What is your debt-to-income ratio?

It is unrealistic for anybody to be completely debt-free. Student loans, credit cards, car payments, current mortgages, and more are all completely normalized in today’s society. For the most part, these can be considered good debt if you are on top of or ahead of your payments. Still, nobody likes to be in debt. To that end, lenders are fine if you have certain debts, but will take an in-depth look at your finances and payment histories to make sure that you will be able to reliably pay back the loan. Before talking to a lender, look at your debt-to-income ratio. Make sure you are not spending more than you are able. To determine your DTI, add up all of your monthly expenses and divide it by your monthly take-home income. If the ratio is tight or bad, consider budgeting and trimming the fat in order to get your finances under control.

Some lenders will be wary of high credit card balances since this may be an indicator of spending above your means.
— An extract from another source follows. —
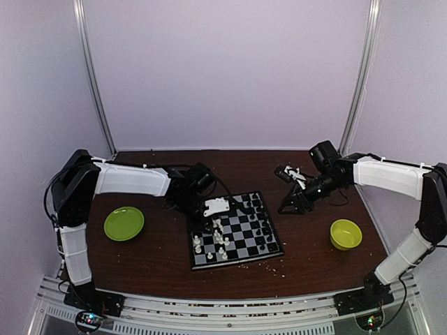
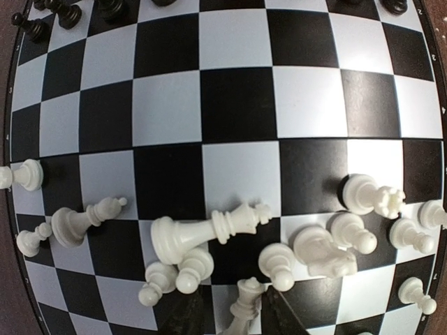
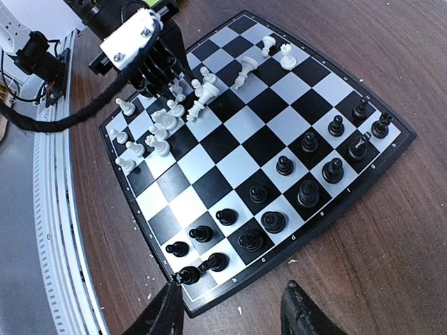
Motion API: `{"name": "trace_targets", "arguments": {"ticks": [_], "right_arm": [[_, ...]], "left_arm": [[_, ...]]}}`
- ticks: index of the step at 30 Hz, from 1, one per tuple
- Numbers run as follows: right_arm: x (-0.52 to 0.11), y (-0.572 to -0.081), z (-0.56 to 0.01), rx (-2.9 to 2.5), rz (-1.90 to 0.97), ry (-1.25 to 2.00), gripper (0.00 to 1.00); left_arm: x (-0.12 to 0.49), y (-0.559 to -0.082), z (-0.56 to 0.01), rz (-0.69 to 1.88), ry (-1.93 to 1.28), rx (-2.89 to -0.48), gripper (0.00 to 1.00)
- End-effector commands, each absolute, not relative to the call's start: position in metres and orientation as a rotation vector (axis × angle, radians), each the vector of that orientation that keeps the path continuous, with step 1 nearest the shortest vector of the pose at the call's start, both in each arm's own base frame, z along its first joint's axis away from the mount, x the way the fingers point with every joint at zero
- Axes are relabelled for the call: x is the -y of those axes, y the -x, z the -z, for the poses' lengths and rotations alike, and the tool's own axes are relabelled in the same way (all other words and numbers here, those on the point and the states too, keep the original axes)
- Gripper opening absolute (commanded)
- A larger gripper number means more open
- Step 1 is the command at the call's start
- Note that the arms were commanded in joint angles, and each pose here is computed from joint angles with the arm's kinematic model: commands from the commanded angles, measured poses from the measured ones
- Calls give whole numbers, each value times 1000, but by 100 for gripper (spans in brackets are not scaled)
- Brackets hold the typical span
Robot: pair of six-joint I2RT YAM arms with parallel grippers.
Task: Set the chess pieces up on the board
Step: Pick up the king from the chessboard.
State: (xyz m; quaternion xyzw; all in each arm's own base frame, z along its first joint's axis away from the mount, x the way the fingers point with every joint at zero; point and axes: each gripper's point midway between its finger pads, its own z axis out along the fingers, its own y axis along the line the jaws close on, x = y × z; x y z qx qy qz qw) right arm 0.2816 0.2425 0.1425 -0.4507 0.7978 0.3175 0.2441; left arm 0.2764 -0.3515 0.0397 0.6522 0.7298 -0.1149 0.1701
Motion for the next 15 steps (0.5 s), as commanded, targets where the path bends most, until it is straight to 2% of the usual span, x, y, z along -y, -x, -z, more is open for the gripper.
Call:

Make sure that buying a home will not overextend your pocketbook to the point you become house-rich but cash-poor or default on your payments.


Buying a home is not a decision that is made lightly. Often, it is a decision that begins to happen years before looking for homes for sale on the MLS in earnest with a real estate agent. It starts by evaluating your financial and lifestyle needs and setting your future self up for success early.